On July 1, OpenAI announced it utilizes publicly available data, including internet-sourced books and articles, to train ChatGPT. In light of this, content creators and organizations are now seeking compensation for their work. This training data is crucial for the development of leading AI models, with major companies like Google, Meta, OpenAI, Anthropic, and Microsoft competing to secure new data sources. Notably, Meta is even contemplating the acquisition of Simon & Schuster, a prominent publisher.
Publishers have accused these tech giants of unlawfully using copyrighted material, demanding fair compensation for their intellectual property. In submissions to the U.S. Copyright Office, both Meta and OpenAI claim that making copyrighted content publicly available online falls under fair use. However, they are preparing to contest this assertion in court amid ongoing lawsuits related to copyright infringement.
One significant lawsuit has been brought against OpenAI and Microsoft by the Center for Investigative Reporting (CIR), which recently merged with Mother Jones and Reveal. CIR alleges that OpenAI and Microsoft exploited its copyrighted work without consent or compensation. Monika Bauerlein, CIR's CEO, stated, "OpenAI and Microsoft took our news to enhance their products without ever seeking our permission, unlike other organizations that obtain permission for our materials. This free-riding is not only unfair but also infringes on our copyright."
The lawsuit claims OpenAI's WebText training set includes over 16,000 URLs from the Mother Jones domain. Additionally, in a separate class-action lawsuit from the Authors Guild, two authors assert that OpenAI used excerpts from their books to train ChatGPT. The New York Times has also initiated legal proceedings against OpenAI.

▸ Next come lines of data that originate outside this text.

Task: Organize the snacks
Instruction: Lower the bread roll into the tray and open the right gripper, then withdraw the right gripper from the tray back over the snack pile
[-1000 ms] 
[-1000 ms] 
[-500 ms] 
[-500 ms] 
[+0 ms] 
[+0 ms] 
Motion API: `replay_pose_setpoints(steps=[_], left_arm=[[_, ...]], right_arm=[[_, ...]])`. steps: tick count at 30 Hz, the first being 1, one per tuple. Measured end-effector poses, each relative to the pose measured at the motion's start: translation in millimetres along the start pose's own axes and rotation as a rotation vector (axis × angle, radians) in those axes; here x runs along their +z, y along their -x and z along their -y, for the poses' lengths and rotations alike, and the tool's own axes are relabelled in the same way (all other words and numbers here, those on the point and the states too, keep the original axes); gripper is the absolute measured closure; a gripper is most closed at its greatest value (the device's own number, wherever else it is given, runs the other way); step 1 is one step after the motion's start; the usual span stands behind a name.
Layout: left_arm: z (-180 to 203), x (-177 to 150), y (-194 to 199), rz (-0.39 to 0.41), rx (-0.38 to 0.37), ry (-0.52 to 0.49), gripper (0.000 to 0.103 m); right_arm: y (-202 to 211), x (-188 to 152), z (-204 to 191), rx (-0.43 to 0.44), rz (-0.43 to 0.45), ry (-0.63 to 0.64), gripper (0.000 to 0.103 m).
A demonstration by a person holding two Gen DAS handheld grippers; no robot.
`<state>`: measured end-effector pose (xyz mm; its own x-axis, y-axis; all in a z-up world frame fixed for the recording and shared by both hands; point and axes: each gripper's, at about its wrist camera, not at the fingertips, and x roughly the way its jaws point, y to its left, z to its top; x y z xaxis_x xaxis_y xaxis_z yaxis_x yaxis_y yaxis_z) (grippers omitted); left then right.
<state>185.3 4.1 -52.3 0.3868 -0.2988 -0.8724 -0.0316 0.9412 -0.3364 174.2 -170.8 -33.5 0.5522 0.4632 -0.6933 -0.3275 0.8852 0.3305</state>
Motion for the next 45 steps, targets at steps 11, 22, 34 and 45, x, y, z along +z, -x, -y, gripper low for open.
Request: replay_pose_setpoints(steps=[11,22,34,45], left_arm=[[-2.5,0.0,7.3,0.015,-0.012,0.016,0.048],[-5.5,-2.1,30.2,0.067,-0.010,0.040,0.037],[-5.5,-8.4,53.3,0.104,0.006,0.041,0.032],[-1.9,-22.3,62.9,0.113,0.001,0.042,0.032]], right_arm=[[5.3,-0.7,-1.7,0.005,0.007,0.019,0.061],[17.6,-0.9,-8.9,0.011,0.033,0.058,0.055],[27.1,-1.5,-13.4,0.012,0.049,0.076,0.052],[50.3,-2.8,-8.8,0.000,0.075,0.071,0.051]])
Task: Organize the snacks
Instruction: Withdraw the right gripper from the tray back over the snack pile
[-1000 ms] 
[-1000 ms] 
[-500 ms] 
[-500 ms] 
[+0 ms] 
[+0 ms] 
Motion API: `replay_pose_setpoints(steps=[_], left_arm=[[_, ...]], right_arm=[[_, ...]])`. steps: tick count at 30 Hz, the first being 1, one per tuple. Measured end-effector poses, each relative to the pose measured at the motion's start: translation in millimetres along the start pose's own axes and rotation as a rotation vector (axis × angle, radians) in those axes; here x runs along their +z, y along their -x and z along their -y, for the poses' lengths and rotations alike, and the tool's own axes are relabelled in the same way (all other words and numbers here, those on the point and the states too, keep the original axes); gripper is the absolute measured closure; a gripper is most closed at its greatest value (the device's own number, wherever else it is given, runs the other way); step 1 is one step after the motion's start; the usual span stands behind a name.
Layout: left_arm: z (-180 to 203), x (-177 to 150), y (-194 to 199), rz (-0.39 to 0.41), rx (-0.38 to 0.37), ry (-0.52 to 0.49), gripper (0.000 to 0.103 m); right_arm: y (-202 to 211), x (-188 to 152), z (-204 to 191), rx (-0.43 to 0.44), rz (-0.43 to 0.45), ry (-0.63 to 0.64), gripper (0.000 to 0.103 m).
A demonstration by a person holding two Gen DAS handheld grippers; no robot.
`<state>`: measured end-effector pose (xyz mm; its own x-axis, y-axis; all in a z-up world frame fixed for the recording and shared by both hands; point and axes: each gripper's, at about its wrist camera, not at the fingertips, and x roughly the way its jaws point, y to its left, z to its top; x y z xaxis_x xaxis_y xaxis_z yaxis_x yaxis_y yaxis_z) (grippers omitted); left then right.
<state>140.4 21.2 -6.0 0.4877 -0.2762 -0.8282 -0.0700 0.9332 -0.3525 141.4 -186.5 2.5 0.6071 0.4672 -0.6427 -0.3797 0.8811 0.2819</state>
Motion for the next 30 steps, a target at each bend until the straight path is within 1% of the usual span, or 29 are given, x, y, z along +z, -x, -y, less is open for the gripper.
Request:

Documents from May 2023 revealed that OpenAI deleted two major datasets used to train GPT-3, which may have contained over 100,000 published books. Reports indicated that two employees who managed this data are no longer with OpenAI.
In response to these legal challenges, OpenAI has begun establishing licensing agreements with various news organizations, including the Associated Press, The Wall Street Journal, The New York Post, The Atlantic, Prisa Media, El Mundo, the Financial Times, and Axel Springer, the parent company of Business Insider. However, the volume of content needed for ongoing machine learning significantly exceeds what these agreements can cover.
To combat data shortages, OpenAI is exploring synthetic data, which is generated artificially rather than sourced from real-world materials. While considering synthetic data as a potential solution, CEO Sam Altman has expressed concerns regarding its quality. At a tech conference in May 2023, Altman noted that ensuring the model can create quality synthetic data is essential for success. OpenAI is also investigating collaborative frameworks where one AI system generates data while another evaluates its quality.
As of now, OpenAI has not issued any comments regarding these developments.